• Thu
  • Aug 28, 2014
  • Updated: 7:59pm

Codes of conduct

PUBLISHED : Thursday, 30 December, 2004, 12:00am
UPDATED : Thursday, 30 December, 2004, 12:00am
 

The United States has the toughest conflict of interest restrictions for former senior officials who were political appointees.


Under US law, heads of executive agencies, referred to as 'very senior personnel', are subject to multi-tiered restrictions according to their seniority:


a lifetime ban on 'switching sides' to represent any organisation on a matter on which they directly worked as an executive employee;


a two-year ban on cases on which they may not have directly worked but for which they had 'direct responsibility';


a one-year ban on representing any organisation to the executive, regardless of what portfolio they are with; and


a one-year ban on representing a foreign entity 'before any department or agency of the United States' and on aiding or advising a foreign entity.


A statutory agency, the Office of Government Ethics, advises executive employees to ensure compliance with this law.


In Britain, ministers must abide by the Ministerial Code (Ministers' Private Interests), which provides that on leaving office, they should seek advice about prospective paid appointments from the independent Advisory Committee on Business Appointments within two years of leaving office.
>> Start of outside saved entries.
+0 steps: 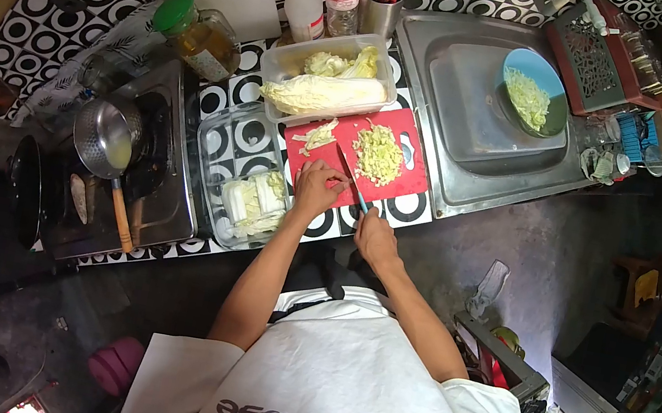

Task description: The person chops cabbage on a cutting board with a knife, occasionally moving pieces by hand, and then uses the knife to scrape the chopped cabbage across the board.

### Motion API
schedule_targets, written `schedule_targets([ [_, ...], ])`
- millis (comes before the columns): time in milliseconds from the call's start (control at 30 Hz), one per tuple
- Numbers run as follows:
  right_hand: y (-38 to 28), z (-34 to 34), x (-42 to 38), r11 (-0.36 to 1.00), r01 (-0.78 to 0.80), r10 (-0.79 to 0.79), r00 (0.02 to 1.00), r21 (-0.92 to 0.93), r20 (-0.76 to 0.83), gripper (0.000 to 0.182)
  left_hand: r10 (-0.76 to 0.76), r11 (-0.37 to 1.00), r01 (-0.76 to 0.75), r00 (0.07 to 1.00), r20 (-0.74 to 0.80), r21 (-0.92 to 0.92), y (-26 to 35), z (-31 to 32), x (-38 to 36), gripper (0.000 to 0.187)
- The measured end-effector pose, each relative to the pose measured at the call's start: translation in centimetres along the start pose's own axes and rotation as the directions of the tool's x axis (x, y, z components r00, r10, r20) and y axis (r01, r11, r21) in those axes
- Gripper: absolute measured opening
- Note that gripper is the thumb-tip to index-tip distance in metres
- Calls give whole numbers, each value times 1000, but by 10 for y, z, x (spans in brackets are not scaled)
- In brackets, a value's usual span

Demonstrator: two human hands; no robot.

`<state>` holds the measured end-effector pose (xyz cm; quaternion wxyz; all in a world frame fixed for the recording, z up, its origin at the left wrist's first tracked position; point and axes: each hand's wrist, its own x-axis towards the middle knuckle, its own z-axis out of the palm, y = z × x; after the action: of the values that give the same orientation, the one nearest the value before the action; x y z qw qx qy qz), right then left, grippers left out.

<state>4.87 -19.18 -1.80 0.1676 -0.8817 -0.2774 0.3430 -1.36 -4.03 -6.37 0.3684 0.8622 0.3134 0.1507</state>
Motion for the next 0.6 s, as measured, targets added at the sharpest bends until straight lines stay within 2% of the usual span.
schedule_targets([
  [200,10,-2,-6,1000,-6,6,1000,0,-23,29,-3,1000,3,999,44,13,-1,-3,-1,12],
  [400,-9,-27,0,999,25,-26,999,19,21,30,-38,999,38,999,-7,30,3,1,-3,13],
  [533,2,-1,-9,999,15,-15,1000,31,-7,31,-45,998,47,999,-30,45,5,2,-3,13],
  [600,5,5,-12,999,-13,13,1000,32,0,31,-68,997,67,997,33,50,5,-1,-3,13],
])
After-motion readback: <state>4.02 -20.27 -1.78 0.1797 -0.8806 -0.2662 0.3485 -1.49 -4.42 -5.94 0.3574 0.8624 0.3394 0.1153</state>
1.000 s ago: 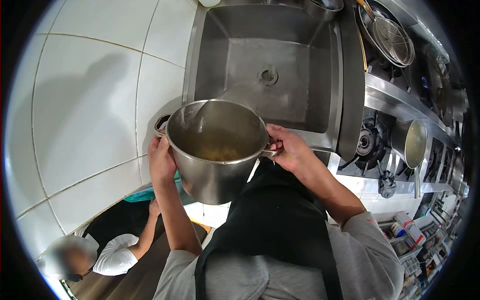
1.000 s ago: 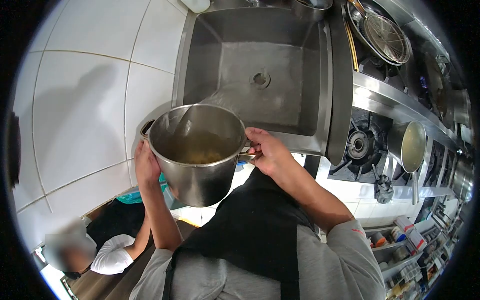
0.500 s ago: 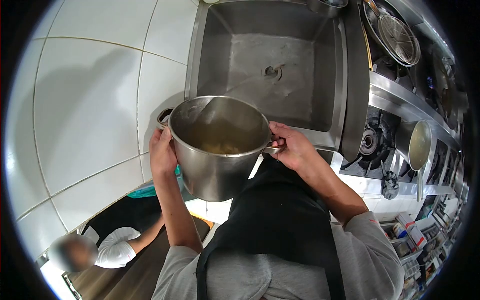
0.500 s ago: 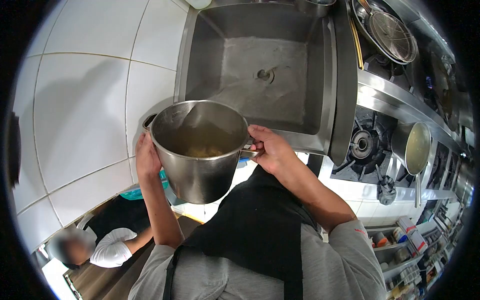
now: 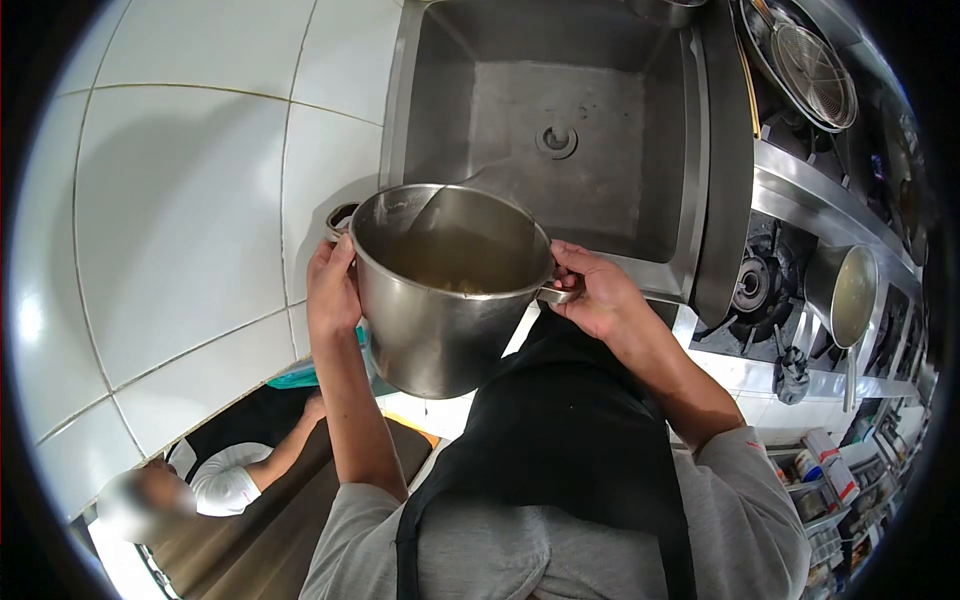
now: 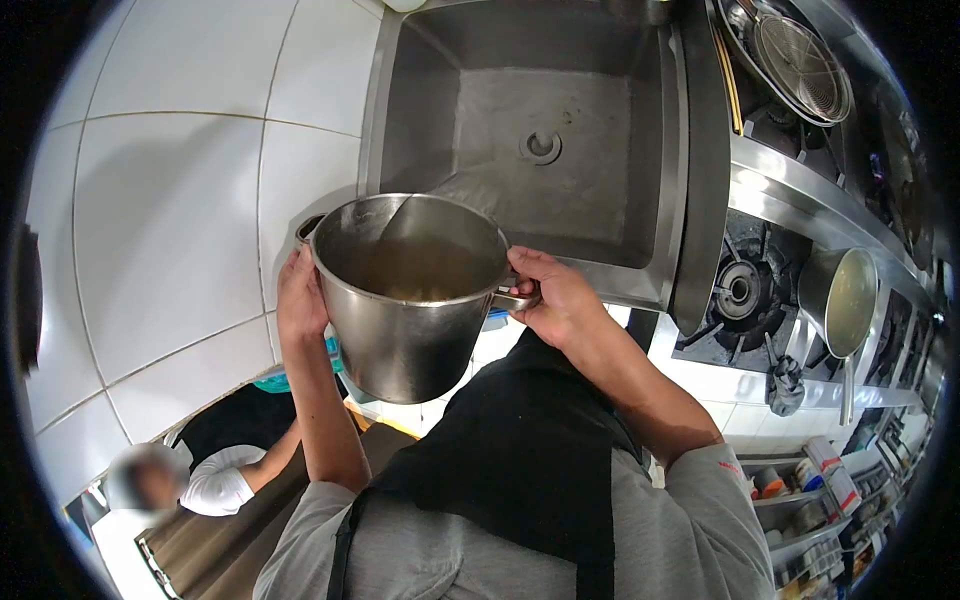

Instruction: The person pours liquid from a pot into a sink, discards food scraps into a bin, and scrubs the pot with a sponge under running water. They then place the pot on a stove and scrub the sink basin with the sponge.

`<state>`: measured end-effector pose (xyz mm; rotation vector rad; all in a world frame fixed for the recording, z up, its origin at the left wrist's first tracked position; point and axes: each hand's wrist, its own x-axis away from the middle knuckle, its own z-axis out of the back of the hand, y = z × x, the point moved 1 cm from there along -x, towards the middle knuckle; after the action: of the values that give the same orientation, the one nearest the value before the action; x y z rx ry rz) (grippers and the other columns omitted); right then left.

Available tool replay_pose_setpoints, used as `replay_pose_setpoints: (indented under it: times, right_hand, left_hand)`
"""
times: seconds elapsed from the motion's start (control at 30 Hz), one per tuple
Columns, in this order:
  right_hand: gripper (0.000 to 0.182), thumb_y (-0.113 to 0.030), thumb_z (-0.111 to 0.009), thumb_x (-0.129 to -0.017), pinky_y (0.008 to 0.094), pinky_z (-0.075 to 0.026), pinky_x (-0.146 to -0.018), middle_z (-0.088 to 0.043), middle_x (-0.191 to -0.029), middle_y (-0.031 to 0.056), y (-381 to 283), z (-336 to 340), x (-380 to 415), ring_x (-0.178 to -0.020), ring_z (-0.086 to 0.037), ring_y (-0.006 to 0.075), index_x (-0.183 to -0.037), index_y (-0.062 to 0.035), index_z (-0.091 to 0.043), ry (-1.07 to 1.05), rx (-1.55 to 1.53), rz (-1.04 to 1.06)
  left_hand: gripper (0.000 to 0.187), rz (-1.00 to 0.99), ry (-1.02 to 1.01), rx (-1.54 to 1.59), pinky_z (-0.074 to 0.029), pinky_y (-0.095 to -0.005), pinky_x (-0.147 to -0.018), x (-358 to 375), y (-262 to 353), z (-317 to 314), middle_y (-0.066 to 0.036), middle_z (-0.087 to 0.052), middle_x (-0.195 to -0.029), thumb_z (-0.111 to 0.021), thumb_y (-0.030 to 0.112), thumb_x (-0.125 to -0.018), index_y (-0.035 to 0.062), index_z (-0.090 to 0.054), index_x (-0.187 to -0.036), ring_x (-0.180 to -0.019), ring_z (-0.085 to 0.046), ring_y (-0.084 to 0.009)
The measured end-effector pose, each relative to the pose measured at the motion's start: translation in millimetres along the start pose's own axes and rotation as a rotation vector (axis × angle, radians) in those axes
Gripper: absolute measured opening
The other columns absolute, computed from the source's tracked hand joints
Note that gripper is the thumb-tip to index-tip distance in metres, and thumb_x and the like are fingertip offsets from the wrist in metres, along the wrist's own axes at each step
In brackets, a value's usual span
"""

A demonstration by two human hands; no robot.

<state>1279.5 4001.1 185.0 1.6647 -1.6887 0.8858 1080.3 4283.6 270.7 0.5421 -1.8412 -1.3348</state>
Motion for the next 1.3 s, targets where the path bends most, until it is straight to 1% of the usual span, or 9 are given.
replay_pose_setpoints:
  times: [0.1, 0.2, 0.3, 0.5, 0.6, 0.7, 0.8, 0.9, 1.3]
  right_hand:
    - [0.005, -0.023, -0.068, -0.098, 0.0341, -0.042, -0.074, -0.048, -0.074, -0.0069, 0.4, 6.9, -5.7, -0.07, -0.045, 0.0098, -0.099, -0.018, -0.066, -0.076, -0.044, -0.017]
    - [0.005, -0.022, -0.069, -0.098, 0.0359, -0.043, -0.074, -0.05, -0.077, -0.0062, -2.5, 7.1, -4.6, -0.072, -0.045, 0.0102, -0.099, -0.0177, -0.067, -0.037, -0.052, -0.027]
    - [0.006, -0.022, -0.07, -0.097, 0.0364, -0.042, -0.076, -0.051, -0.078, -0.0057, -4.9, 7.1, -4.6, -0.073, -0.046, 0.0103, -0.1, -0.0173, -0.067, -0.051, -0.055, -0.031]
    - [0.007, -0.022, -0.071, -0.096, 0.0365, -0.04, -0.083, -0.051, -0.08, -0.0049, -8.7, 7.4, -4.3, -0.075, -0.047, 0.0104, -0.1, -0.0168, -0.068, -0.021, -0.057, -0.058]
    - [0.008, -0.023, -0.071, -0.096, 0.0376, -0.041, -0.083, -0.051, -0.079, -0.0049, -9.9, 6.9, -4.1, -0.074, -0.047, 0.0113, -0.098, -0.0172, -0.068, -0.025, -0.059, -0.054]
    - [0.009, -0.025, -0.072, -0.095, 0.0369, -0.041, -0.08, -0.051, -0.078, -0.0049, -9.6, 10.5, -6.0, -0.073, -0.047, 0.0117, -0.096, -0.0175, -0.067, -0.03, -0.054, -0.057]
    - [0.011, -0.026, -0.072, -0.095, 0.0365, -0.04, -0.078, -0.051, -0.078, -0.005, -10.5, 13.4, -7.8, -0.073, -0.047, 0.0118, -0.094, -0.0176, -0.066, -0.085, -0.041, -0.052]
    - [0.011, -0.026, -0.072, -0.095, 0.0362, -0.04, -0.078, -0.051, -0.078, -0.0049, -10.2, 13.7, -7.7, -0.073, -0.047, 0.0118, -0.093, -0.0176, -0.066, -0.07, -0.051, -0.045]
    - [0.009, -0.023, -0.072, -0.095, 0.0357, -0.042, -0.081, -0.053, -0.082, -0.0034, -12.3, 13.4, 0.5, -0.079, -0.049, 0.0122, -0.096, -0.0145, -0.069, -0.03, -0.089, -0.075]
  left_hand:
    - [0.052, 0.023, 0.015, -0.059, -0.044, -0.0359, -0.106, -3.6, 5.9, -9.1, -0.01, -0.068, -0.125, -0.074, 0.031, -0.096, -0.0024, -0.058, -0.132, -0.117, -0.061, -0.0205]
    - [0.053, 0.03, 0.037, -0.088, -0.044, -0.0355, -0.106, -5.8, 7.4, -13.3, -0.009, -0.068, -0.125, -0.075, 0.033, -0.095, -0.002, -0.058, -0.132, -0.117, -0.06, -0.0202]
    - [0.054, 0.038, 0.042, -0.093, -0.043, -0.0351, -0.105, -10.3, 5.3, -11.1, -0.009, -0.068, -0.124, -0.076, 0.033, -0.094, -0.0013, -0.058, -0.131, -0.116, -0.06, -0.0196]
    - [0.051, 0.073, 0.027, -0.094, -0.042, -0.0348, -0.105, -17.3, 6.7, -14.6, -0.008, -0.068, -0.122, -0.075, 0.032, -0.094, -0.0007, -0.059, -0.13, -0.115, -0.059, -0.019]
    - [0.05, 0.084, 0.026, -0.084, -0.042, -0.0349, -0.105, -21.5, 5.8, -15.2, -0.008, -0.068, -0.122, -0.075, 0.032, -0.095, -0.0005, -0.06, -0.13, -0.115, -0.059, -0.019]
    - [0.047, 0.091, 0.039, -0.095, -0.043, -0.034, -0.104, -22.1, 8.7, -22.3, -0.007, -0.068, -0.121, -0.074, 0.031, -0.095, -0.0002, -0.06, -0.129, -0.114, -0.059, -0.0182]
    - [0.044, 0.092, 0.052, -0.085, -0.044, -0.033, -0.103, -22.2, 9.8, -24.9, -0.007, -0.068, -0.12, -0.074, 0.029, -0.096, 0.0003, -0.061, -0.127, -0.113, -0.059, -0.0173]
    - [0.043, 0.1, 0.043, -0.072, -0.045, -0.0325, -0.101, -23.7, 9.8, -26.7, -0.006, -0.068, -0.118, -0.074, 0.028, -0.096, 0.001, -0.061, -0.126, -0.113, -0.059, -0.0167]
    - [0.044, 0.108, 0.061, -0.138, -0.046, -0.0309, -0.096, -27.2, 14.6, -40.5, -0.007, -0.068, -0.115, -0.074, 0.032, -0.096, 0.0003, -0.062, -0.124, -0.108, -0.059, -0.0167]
If an appointment could lead to public concern that the statements and decisions of the minister, when in government, had in any way been influenced by the expectation of future employment with the firm or organisation concerned, or that an employer could make improper use of official information to which the minister had access, the committee may recommend a delay of up to two years.


The Australian government does not have any law, code or advisory body to govern post-separation employment of ministers, although individual states have introduced relevant restrictions.


In 2002, the Australian Democrats proposed a two-year ban against ministers providing 'advice for personal profit or for commercial advantage on any aspect of the work of any department or agency for which the former minister had ministerial responsibility for any period of time during the last two years of service as a minister', while the Labor opposition proposed a 12-month ban.


But the bills were blocked by the ruling Liberal and National Party coalition.